Purpose The aim of this study was to determine whether anterior column support is required in Smith-Petersen osteotomy procedure with correction angles of more than 10°, while examining the subsequent healing patterns in relation to the disrupted area. Methods An analysis was done on 26 segments of 19 patients who showed a correction angle of more than 10° in the anterior opening after SPO. There were 17 male and two female patients with a mean age of 40 years (24-56 years). The mean follow-up period was 6.5 years (2-9.1 years). The patients were classified according to the site of the anterior opening, as the disc level, the lower end-plate of the upper body (upper body), or the upper end-plate of the lower body (lower body). The healing patterns of anterior opening and the radiological correction angles were evaluated relative to the opening site.
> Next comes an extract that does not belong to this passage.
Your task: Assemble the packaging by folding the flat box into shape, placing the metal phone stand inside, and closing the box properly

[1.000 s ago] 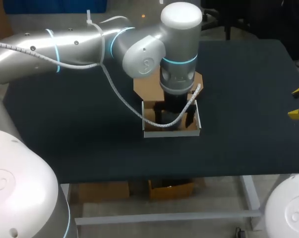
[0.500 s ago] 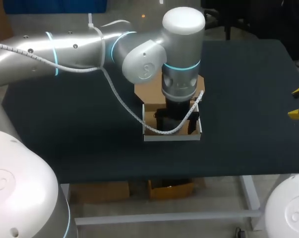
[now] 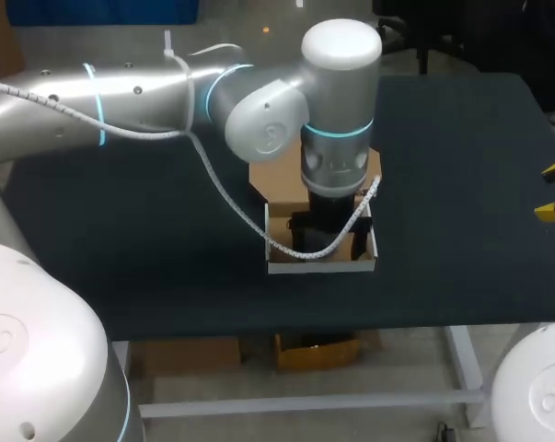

Results In all cases, bony fusion was confirmed at a mean period of 5.6 months (3-6.7 months) after surgery and the anterior opening gap was healed in 18 segments (69.2%). For patients that developed an opening in the upper body, all of the gaps were healed. The gaps in the lower body opening group were healed in 85.7% of the cases, and for the opening at the disc level, the gaps were healed only in 12.5% of the cases. The least amount of correction was obtained when anterior opening occurred in disc level. Conclusions In our study of subjects presenting with anterior opening angles from 10° to 32°, we obtained successful fusion without the need for additional anterior interbody fusion. Improved gap healing and increased correction angles were obtained when the opening was present in the upper or lower body endplates compared to those at the disc space level.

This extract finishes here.